Before being designated a national park, Zion was called Mukuntuweap National Monument from 1909-1918. The park’s current name comes from Mormon settlers who established themselves in the region in the 1860s.
The Mormons were inspired by the areas canyons and named it Zion, or “promised land”. Geographic features such as the three cliffs above Birch Creek Canyon known as the Court of the Patriarchs.
While it’s fine and good to marvel at Zion from the ground up, one of the best ways to view the canyon is from a higher elevation.
Two popular trails–Angels Landing and Observation Point–provide hikers with an opportunity to ascend to great vistas.
Angels Landing climbs 1,488 feet that travels partially over a thin trail perched on a cliff. My dad and I opted to hike to Observation Point, which climbs over 2,000 feet to the top of the Navajo Sandstone formation–a rock layer known for its contrasting colors.
The hike is an eight mile roundtrip trek that basically climbs switchbacks straight up, and then descends straight down on the way back.
After climbing the first set of switchbacks the trail goes through the smooth water-swept walls of Echo Canyon before spilling out onto slickrock slopes above.
We were lucky enough to run into a desert bighorn ram and two ewes munching on hardy shrubs. Desert bighorn live in isolation in steep and rocky areas and they can travel without water for five days or more, so the chance encounter was a treat.
Sitting across the gorge on a log, we watched the sheep mill around until another ram appeared on another slope. He spied the trio and scrambled down until he was directly across from them.
Separated by a crevice, the lone ram had no direct way to challenge his counterpart. He settled on battering a ponderosa pine for good measure. The resulting cracks were as loud as gunshots and echoed off the rocks of the canyon.

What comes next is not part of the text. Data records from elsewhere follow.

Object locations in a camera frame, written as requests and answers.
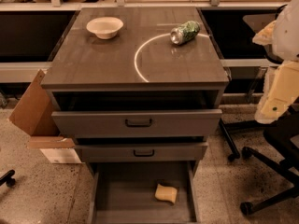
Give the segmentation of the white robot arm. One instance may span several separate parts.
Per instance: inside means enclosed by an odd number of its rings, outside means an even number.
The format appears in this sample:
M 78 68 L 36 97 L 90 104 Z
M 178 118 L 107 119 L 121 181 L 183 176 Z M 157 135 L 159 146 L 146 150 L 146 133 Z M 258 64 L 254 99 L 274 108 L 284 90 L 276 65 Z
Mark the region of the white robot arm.
M 271 45 L 272 52 L 283 60 L 273 79 L 266 76 L 254 116 L 259 123 L 269 124 L 278 120 L 299 97 L 299 0 L 291 0 L 252 41 Z

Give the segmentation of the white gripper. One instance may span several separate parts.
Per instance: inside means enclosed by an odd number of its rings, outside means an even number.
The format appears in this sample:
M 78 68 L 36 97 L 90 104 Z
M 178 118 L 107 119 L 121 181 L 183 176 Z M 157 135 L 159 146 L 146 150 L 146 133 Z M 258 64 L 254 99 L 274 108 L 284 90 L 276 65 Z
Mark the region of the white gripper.
M 271 21 L 253 38 L 252 42 L 266 46 L 272 43 L 276 22 Z M 261 124 L 278 120 L 299 97 L 299 62 L 286 61 L 265 76 L 263 96 L 257 105 L 254 119 Z

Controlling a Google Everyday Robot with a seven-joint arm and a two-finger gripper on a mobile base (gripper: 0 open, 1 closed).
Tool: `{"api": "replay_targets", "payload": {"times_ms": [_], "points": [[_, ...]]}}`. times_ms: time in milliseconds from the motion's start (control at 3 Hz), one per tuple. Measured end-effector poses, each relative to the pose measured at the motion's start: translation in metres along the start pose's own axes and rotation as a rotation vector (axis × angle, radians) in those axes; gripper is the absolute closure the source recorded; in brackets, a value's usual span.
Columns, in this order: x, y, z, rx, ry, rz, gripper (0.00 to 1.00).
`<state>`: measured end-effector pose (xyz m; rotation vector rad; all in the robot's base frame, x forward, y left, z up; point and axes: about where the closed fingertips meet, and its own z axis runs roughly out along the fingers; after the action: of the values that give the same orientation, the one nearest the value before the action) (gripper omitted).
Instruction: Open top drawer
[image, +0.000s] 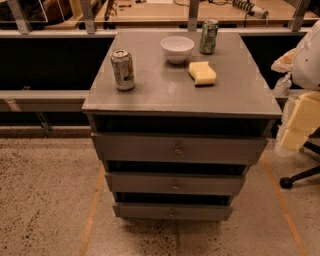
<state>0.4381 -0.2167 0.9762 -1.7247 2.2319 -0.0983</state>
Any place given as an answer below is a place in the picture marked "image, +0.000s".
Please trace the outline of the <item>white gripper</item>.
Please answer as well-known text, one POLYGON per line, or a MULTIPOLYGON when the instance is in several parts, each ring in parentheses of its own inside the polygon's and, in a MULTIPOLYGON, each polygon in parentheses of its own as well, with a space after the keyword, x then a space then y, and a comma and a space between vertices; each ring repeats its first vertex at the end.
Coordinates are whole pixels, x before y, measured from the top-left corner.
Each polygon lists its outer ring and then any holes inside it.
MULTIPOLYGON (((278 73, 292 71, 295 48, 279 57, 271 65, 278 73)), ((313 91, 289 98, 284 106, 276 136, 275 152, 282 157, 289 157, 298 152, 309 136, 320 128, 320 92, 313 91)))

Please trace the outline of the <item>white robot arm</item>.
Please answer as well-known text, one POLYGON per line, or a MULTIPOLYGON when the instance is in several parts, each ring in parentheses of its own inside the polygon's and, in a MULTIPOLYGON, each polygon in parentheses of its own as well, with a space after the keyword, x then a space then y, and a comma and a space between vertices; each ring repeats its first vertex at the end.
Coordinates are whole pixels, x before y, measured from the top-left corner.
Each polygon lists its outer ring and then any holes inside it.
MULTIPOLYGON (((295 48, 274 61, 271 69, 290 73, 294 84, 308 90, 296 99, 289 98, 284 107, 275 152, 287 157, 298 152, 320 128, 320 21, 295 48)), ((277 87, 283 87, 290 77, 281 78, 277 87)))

In response, the ewes curiously looked up from their grazing, which prompted their compatriot to batter a tree of his own. Frustrated, the loner climbed back up his slope and disappeared. It was an interesting ritual: beating up trees for babes.

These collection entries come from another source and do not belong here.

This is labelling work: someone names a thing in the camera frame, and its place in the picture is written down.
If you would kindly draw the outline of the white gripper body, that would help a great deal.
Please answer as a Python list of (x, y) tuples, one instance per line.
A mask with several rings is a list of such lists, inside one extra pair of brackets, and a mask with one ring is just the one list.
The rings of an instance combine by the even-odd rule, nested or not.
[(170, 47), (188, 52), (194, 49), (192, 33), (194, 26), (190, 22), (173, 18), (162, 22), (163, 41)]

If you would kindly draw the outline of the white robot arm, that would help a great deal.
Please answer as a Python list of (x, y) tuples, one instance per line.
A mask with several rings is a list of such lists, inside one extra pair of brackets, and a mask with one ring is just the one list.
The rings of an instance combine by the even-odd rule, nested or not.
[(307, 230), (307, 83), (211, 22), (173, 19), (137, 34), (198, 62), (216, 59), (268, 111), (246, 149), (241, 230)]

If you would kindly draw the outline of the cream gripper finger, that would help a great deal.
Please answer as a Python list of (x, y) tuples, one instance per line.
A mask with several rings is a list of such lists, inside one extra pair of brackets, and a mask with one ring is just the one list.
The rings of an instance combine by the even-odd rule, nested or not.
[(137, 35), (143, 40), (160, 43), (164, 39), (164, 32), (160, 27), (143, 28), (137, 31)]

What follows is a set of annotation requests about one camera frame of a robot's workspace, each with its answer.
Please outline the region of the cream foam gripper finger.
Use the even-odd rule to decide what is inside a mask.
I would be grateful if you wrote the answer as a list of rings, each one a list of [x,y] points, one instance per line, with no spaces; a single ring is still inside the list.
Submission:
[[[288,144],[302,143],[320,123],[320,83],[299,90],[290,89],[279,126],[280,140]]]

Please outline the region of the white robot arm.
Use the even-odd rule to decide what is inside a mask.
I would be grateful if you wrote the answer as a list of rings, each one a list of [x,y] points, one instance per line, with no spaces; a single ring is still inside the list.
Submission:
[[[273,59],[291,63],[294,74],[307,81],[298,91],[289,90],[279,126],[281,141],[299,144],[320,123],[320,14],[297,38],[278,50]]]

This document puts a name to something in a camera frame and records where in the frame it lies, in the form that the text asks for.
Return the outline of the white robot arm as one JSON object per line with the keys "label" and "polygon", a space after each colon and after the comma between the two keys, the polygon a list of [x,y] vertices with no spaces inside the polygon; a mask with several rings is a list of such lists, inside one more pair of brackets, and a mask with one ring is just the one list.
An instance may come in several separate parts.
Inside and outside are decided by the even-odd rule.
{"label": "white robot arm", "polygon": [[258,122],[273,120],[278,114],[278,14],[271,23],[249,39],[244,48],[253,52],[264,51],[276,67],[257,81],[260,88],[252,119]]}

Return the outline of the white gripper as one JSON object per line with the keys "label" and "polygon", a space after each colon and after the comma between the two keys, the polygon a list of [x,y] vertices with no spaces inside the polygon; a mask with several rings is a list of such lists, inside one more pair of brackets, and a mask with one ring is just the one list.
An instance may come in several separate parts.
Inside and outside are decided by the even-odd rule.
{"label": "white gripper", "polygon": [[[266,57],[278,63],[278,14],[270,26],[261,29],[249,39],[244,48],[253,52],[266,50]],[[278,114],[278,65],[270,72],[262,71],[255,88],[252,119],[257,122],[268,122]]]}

After more climbing and crossing a trail carved into the face of the canyon wall, the remainder of the hike leveled off onto the canyon rim into sand where piñon pine, juniper, and sage grows.
The climb was well worth the effort. Apparently the trek is worth it even if you’re afraid of heights. As I took in the view and watched raptors climb columns of warm air an older man plodded up the trail behind a young girl.
“Well is it worth it?” he asked before coming into view of the canyon. “I don’t like heights much,” he explained.
I imagined the poor guy clutching the wall of the cliff face. However, he seemed satisfied when he finally came into view of the expanse of canyon. He turned and said something to the girl. I’d like to think he said, “Well, that was worth it.”